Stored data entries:
• • • • • • •

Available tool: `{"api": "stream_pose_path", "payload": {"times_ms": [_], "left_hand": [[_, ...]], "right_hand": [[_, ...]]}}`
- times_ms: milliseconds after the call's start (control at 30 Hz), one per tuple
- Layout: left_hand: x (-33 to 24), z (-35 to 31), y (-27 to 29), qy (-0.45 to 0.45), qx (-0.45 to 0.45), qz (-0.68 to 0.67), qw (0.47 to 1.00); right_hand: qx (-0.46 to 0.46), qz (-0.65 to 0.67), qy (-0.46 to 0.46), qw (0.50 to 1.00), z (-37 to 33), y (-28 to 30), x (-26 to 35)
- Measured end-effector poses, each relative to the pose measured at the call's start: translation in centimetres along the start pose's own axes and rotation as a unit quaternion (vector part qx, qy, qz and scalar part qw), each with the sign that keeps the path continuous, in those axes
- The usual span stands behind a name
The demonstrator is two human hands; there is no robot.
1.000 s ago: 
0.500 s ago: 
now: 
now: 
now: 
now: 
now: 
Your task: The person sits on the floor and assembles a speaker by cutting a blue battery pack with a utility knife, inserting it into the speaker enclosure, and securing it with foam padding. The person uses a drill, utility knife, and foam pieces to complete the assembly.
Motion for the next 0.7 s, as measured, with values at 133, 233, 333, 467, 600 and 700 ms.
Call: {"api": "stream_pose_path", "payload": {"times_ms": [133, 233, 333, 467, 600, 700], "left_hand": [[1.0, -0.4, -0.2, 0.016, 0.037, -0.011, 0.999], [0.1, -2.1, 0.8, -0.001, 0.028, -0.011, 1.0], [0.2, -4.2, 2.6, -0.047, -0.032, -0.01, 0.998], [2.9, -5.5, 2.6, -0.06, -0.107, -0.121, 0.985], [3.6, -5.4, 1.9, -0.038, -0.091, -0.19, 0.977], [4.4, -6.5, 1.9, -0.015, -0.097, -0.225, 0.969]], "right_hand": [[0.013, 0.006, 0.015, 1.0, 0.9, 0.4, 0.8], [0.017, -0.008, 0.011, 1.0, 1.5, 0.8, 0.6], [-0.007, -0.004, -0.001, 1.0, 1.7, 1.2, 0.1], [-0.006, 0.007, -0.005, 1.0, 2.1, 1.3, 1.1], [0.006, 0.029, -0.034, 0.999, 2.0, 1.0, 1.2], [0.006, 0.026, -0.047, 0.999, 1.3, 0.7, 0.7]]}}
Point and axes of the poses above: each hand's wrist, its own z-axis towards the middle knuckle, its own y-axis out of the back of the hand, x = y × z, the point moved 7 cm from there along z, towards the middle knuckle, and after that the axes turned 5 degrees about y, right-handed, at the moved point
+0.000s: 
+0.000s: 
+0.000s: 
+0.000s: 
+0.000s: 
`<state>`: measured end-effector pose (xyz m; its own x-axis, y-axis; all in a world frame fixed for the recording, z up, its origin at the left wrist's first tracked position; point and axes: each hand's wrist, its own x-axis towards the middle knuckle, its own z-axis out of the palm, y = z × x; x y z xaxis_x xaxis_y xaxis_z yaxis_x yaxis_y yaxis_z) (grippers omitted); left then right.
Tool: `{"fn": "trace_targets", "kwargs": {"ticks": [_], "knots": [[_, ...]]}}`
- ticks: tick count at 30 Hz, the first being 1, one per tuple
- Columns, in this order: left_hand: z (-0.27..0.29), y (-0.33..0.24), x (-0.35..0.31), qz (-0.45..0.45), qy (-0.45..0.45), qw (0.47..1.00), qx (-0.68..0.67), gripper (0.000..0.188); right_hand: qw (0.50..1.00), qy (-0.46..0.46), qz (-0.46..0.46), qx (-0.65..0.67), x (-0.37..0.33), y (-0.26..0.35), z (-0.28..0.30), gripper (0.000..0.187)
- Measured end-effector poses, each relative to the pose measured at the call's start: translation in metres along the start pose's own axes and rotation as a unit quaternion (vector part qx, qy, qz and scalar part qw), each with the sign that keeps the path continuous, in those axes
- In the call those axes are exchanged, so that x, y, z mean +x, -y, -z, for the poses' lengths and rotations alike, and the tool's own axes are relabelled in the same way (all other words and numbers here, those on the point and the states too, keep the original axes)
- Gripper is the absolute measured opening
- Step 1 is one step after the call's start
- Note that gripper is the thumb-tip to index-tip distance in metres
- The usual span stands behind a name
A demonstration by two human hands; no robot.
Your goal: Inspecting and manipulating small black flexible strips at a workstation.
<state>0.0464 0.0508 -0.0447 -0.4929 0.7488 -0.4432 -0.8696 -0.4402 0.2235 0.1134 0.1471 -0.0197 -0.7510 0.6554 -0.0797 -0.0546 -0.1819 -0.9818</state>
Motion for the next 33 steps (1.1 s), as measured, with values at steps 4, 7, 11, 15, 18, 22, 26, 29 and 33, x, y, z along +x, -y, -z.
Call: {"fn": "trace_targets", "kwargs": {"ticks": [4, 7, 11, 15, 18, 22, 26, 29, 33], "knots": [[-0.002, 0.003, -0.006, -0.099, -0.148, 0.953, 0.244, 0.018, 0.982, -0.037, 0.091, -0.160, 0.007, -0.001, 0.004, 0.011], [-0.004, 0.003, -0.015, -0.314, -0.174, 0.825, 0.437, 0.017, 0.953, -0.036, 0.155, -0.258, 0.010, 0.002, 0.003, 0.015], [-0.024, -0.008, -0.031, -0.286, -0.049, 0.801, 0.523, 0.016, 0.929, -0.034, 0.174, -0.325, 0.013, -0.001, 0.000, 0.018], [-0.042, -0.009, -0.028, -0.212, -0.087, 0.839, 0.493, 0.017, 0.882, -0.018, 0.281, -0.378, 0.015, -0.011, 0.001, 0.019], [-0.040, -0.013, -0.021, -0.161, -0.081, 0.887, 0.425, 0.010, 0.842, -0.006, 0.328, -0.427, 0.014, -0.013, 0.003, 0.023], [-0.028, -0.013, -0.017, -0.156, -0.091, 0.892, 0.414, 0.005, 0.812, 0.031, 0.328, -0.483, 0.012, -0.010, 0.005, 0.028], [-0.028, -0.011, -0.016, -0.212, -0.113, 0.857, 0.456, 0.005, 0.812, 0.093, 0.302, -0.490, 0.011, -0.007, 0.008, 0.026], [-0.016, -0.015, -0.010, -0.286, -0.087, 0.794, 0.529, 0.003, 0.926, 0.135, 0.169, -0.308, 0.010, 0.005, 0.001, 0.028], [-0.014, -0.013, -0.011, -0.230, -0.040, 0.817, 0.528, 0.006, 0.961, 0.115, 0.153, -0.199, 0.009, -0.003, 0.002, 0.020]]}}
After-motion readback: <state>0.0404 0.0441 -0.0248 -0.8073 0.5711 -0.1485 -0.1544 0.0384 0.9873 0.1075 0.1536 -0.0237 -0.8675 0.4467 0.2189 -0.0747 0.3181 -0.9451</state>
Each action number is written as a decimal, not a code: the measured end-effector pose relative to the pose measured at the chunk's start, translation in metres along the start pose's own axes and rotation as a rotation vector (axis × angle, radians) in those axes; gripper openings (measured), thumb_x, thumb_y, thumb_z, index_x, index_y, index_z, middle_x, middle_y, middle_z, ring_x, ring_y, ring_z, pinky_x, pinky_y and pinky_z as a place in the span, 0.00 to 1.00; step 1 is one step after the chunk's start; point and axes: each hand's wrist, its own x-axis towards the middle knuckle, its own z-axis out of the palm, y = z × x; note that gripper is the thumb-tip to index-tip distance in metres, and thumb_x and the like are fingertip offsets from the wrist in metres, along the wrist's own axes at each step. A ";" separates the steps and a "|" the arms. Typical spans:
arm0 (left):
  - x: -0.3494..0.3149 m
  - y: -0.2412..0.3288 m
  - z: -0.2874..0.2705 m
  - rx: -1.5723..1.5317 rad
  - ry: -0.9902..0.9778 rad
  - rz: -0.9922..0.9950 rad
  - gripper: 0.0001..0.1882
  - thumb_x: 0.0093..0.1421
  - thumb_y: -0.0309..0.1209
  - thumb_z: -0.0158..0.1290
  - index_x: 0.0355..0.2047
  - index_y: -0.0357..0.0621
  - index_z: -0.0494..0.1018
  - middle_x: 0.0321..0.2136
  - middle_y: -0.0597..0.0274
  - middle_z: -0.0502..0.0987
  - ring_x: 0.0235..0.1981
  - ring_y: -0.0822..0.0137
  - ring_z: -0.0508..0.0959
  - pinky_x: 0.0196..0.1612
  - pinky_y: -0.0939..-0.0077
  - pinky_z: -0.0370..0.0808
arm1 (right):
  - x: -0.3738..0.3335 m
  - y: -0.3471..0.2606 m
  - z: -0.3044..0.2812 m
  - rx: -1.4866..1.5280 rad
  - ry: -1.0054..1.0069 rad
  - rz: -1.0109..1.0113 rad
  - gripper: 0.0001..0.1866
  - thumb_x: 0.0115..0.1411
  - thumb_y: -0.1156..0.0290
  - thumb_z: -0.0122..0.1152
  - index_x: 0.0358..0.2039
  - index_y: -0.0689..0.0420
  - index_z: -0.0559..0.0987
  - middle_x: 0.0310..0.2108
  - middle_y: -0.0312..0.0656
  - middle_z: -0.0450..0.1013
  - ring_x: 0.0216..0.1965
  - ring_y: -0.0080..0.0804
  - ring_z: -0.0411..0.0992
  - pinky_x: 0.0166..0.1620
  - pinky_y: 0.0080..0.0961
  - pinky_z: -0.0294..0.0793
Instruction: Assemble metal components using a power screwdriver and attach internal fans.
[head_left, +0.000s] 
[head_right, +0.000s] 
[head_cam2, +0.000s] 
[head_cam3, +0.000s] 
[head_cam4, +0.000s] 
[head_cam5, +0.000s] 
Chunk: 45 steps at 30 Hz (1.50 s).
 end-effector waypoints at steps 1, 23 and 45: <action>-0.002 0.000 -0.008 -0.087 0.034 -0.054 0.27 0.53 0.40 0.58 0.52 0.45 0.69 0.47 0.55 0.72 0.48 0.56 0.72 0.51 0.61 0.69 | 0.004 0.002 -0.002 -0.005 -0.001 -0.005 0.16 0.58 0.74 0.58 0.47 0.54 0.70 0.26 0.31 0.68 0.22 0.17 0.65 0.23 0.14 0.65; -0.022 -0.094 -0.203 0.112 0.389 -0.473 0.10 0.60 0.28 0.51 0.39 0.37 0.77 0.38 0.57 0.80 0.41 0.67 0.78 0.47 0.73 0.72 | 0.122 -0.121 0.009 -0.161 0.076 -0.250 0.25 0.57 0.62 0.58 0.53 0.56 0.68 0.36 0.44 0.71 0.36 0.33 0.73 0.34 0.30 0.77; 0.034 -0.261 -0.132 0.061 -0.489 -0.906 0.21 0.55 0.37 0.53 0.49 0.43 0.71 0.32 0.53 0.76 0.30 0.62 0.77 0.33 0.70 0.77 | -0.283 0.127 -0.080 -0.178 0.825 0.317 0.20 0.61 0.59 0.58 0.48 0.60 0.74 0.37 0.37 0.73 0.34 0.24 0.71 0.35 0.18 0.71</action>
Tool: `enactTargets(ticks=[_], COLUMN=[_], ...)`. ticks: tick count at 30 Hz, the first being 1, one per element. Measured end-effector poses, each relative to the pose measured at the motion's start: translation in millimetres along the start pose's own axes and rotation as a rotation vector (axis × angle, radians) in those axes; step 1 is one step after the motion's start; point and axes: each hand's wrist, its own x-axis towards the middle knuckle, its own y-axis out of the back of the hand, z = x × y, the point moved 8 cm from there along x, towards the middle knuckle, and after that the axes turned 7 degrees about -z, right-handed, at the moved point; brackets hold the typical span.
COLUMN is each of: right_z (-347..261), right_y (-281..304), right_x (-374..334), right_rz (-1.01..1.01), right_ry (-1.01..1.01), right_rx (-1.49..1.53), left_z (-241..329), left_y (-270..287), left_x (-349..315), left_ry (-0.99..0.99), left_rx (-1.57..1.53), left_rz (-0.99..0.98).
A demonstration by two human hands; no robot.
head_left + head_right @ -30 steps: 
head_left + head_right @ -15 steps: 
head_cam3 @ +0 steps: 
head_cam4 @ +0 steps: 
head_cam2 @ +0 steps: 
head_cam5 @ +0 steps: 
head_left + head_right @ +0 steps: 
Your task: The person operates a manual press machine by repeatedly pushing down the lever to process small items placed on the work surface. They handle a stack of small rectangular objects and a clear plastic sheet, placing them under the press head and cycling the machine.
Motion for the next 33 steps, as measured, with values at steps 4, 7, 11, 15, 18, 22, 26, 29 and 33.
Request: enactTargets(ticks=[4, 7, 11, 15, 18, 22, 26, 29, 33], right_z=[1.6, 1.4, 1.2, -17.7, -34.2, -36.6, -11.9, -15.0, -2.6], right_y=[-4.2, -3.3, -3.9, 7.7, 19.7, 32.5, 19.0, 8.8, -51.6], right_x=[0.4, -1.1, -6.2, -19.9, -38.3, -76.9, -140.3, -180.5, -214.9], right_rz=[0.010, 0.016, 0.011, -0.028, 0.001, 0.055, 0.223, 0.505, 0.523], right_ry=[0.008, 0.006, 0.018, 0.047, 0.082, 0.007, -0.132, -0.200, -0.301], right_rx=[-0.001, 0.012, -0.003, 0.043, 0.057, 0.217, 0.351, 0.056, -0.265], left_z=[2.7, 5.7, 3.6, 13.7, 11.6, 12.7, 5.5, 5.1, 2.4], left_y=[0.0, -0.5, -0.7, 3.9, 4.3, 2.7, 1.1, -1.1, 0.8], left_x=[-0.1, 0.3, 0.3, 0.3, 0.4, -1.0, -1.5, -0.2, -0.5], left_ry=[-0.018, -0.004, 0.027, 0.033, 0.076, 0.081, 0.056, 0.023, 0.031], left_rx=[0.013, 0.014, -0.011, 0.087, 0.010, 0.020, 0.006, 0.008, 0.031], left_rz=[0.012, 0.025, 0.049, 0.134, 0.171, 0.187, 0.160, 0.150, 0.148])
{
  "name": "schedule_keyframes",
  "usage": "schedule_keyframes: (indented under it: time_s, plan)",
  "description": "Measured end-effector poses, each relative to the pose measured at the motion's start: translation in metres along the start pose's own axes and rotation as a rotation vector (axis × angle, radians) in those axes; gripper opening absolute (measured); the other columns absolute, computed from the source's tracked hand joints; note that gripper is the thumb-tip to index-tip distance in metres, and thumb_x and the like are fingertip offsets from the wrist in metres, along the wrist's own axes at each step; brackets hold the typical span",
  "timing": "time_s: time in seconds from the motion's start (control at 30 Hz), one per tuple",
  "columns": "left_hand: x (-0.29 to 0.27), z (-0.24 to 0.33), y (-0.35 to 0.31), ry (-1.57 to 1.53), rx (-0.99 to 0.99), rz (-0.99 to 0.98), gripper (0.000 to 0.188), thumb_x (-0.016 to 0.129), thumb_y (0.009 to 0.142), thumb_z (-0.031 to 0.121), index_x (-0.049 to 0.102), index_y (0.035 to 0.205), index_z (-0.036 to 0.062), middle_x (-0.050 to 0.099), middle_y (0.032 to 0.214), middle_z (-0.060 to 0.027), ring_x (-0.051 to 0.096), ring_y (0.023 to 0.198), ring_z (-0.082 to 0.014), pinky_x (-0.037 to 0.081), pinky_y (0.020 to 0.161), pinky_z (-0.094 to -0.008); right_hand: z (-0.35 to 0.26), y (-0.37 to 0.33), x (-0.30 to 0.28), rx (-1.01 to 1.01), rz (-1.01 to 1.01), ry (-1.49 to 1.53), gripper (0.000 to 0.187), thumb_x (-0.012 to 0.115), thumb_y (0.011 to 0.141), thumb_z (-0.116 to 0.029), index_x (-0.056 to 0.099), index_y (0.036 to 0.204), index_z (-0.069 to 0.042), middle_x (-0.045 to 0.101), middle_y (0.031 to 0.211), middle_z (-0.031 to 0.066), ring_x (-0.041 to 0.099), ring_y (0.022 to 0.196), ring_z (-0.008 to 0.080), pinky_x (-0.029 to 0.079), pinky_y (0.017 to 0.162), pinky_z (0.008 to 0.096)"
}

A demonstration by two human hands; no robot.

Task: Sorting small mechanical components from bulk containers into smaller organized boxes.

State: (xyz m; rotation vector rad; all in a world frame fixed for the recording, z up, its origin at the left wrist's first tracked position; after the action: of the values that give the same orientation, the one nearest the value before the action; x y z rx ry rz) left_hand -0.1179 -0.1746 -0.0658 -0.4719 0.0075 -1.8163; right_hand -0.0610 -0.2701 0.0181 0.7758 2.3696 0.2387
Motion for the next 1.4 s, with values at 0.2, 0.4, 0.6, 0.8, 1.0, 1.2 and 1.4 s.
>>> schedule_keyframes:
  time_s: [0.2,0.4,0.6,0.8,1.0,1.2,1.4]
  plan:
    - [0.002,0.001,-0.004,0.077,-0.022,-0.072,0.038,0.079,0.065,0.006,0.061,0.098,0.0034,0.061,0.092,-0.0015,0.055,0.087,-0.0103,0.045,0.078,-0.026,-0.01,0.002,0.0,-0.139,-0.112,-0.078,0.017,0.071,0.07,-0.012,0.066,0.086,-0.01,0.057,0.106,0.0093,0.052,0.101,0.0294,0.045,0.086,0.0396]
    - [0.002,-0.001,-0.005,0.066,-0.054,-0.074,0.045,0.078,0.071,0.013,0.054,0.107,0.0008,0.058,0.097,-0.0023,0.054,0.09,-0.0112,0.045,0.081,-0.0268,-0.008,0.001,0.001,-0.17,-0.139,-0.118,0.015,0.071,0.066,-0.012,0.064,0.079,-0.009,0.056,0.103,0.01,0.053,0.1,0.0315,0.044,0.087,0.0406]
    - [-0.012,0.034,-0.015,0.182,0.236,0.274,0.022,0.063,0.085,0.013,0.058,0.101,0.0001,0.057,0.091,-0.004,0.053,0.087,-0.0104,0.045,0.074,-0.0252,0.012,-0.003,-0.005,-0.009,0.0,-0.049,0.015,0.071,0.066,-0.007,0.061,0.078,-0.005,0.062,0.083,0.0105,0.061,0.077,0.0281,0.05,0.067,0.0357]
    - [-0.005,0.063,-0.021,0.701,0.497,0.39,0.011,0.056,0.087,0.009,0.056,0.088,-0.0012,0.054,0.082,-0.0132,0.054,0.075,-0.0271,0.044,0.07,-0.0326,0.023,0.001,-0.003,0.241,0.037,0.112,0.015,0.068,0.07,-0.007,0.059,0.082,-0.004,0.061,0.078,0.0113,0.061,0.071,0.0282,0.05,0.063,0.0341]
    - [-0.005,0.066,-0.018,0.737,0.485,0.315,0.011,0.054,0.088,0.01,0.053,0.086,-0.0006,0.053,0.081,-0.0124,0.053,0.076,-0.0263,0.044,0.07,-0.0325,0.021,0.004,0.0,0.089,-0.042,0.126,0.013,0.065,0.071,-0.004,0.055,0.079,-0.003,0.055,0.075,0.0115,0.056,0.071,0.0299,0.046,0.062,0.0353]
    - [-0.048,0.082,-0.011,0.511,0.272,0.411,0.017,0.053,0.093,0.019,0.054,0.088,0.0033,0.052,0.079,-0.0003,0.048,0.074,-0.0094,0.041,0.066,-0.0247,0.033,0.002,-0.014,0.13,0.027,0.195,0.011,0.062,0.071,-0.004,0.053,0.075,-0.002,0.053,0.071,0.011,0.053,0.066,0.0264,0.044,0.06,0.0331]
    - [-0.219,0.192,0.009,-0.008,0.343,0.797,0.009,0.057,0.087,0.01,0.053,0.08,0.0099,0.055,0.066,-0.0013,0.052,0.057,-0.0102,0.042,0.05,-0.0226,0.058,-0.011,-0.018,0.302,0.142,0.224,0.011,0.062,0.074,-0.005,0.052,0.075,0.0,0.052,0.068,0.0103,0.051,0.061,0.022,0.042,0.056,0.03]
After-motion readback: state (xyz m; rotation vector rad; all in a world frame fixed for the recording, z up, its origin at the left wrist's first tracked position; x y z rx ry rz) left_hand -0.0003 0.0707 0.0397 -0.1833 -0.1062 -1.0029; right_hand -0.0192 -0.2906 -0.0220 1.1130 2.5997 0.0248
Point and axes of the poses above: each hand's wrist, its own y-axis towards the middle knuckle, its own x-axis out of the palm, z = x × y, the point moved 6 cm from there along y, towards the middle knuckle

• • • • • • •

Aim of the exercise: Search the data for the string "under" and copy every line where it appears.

Result for this task:
Your task: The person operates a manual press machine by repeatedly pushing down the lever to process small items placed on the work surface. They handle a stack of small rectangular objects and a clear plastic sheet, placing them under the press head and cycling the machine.
  "usage": "schedule_keyframes: (indented under it: time_s, plan)",

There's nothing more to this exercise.